By the late 1800s, savvy businessmen began to capitalize on the novelty of electricity, the ease of mass production, the social stigma of impotence and its sinful causes—and of course, the utter gullibility of consumers. And thus, mail-order electrotherapeutic apparatuses, namely electric belts, hit the market, largely thanks to quack doctors and frauds looking to make a quick buck off of “Weak Men.” (Electric belts were also available for women as sort of a general health device, but the ads mostly focused on men and their biggest source of anguish.) To maintain some semblance of discretion, these ads would often claim to cure kidney pains and backaches and the more thinly veiled “nervous exhaustion.”

(Don’t be fooled by all that talk. We all know what they’re talking about. It’s penises. They’re talking about penises.)

The electrode-packed belts were worn around the hips, and in some designs, there was a “suspensory” attachment that was placed around the genitals for that extra intimate jolt.

And how did they claim to work? Well, given that people believed impotence amounted to a depletion of vital energy caused by sexual excesses, electricity supposedly restored that very energy. Yes, really.

The above ad for a Heidelberg electric belt states, “Our alternating electric current reaches nerve centers and restores weak parts…” So scientific.

Another ad, for a product called Dr. McLaughlin’s Electric Belt, claims that the device “fills the body with electrical vitality, which gives strength to every organ, makes the blood circulate more vigorously, warms the stomach and liver, and overcomes all pain and restores vigorous strength to every part.”

But hey, it worked! No, not the belts, I’m talking about the advertising. As Carlyn Thomas wrote in her book The Body Electric, “Electric belts became the most popular impotence cure between 1890 and 1920 by offering a unique combination of discretion, diagnoses, and deliverance…Masturbation need no longer be the cause of permanent debility and lingering guilt; with an occasional electric charge, masturbation could be reimagined as a benign activity that left a man with plenty of energy in reserve.”

Electric belt manufacturers could give you the answers that real doctors, by oath, could not.

Whereas doctors could not necessarily guarantee their patients would fully recover, businessmen could guarantee whatever made them more money. They could also provide that guarantee without making you actually admit that you’ve been hounding your Moby Dick or Muskateering by yourself or earning your Red Badge of Courage. (THESE ARE AWFUL, I KNOW, BUT I’M TRYING.)

While it’s not certain if anyone actually cured themselves of impotence after using an electric belt, their popularity declined in the early 1900s, as the medical community’s understanding of sexuality and impotence shifted from guilt-riddled sinning toward a more psychosexual neurotic origin (thanks, Freud) and then to a physiological and pharmacological matter.

But there still are folks today who believe that impotence can indeed be treated by shocking the penis.
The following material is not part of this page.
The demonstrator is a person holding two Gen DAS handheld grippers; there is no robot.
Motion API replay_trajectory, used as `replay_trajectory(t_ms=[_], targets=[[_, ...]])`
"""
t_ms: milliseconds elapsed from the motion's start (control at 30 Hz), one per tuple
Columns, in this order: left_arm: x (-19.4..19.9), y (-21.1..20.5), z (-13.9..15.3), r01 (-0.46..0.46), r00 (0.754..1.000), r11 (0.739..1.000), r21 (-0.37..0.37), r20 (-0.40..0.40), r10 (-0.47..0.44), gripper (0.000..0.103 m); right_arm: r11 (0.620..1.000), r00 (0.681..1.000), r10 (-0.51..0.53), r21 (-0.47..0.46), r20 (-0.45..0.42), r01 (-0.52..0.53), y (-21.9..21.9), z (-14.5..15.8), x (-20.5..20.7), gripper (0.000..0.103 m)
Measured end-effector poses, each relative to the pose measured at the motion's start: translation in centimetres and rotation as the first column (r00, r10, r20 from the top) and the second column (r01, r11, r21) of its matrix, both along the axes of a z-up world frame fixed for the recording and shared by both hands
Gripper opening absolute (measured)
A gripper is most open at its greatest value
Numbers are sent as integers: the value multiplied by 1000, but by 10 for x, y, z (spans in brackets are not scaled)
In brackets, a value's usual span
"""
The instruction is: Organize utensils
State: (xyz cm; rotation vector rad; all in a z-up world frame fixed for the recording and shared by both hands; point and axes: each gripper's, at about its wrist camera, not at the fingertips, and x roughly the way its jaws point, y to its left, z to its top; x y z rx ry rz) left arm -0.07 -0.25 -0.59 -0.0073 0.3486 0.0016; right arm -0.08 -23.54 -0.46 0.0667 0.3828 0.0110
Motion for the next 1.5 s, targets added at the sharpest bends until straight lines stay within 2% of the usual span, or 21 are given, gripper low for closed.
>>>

A small 2011 study at Rambam Medical Center in Haifa, Israel, claimed that men who underwent extracorporeal shockwave therapy, using low intensity sound waves, reported improved sexual function. While critics pointed out that such sound waves, usually used to break up kidney stones, are meant to be destructive, perhaps the study could lead to future wavy sexual solutions.

But for the time being, you should probably avoid directly applying electric currents to your sexual organs. I mean, if that’s your kink and you’ve consented to it—then, by all means. Just don’t use this Victorian-era remedy to treat your made-up moral disease of masturbating too much. There’s an easier way.